Keywords: Amivantamab ; Disease progression ; EGFR ; Intracranial ; NSCLC

Abstract: Background: Amivantamab, an epidermal growth factor receptor (EGFR)-MET bispecific antibody, is approved as monotherapy and as combination therapy for patients with advanced non-small cell lung cancer (NSCLC) harboring various EGFR mutations in first-line and refractory settings. Sites of progressive disease on amivantamab monotherapy are not well understood and could be instructive for treatment management.

Methods: CHRYSALIS (NCT02609776) enrolled participants with NSCLC, including those with treated brain metastases. Brain magnetic resonance imaging was required at screening but performed per local practice after enrollment (conducted postbaseline every 6 [±1] weeks after Cycle 1 Day 1). Sites of target, non-target, and new lesion progression were reported. This analysis includes 114 participants with EGFR exon 20 insertion (Ex20ins) NSCLC after disease progression on platinum-based chemotherapy who received amivantamab monotherapy on or before June 4, 2020.

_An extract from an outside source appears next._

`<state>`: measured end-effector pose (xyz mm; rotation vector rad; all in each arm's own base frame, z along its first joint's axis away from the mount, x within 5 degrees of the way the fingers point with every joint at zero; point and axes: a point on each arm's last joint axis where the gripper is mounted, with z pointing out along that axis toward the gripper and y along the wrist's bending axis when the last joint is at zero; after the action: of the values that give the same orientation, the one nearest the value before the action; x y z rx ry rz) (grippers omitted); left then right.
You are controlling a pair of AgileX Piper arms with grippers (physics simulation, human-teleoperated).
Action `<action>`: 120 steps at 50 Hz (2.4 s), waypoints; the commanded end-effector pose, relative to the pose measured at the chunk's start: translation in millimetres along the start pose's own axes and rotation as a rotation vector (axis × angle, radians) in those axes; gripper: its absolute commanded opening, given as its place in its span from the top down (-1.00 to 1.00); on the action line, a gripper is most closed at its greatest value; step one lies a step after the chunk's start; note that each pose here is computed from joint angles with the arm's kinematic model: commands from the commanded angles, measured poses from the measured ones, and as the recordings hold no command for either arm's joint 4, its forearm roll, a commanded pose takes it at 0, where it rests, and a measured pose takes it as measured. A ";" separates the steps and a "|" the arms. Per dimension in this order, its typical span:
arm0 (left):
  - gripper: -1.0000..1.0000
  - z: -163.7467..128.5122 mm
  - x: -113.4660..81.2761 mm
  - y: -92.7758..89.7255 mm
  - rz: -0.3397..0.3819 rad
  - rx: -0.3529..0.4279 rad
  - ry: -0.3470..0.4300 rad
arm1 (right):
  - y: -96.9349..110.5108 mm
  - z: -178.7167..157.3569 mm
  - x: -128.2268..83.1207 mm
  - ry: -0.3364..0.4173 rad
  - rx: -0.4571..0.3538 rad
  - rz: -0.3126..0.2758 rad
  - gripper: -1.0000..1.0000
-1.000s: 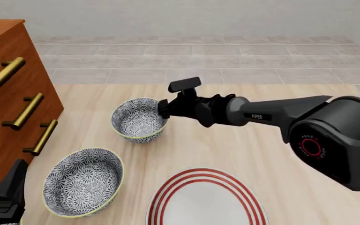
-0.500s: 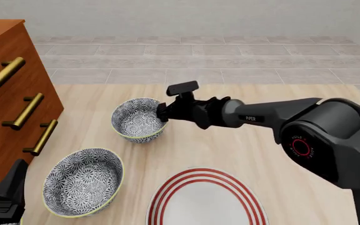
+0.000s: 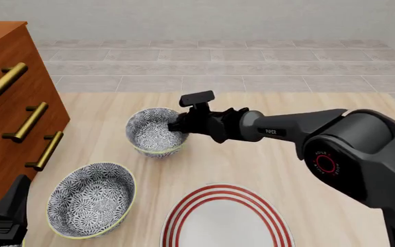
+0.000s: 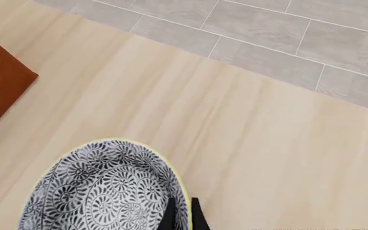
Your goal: Pick up the bowl and put it in the front on the plate.
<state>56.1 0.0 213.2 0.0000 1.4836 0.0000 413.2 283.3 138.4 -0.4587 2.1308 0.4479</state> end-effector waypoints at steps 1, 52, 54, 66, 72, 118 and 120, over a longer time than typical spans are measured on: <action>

Results: As of March 30, 2021, the median follow-up was 12.5 months (range, 0.2-30.5). Among 114 participants, the objective response rate by blinded independent central review was 43 %; median duration of response was 10.8 months, and median progression-free survival was 6.7 months. RECIST-defined progressive disease occurred in 72/114 participants (63 %); 25/72 (35 %) continued amivantamab after progression (4.2 median additional months; range, 1.0-12.5). The most common first sites of progression were the lungs/pleura (29 %), followed by bone (21 %), brain (15 %), and lymph node (12 %). Thirteen participants (11 %) had intracranial-only first progression. Six of these 13 participants underwent stereotactic radiosurgery (SRS) while continuing amivantamab. The median duration of amivantamab treatment post-progression in these 6 participants was 4.0 months (range, 2.3-6.0). SRS was well tolerated, with 2 adverse events reported (nausea and fatigue, n = 1 each).

Conclusions: Amivantamab monotherapy in post-platinum Ex20ins NSCLC demonstrated meaningful antitumor activity in participants, and intracranial-only progression was infrequent. Treatment of brain progression with SRS while continuing amivantamab appears feasible and tolerable.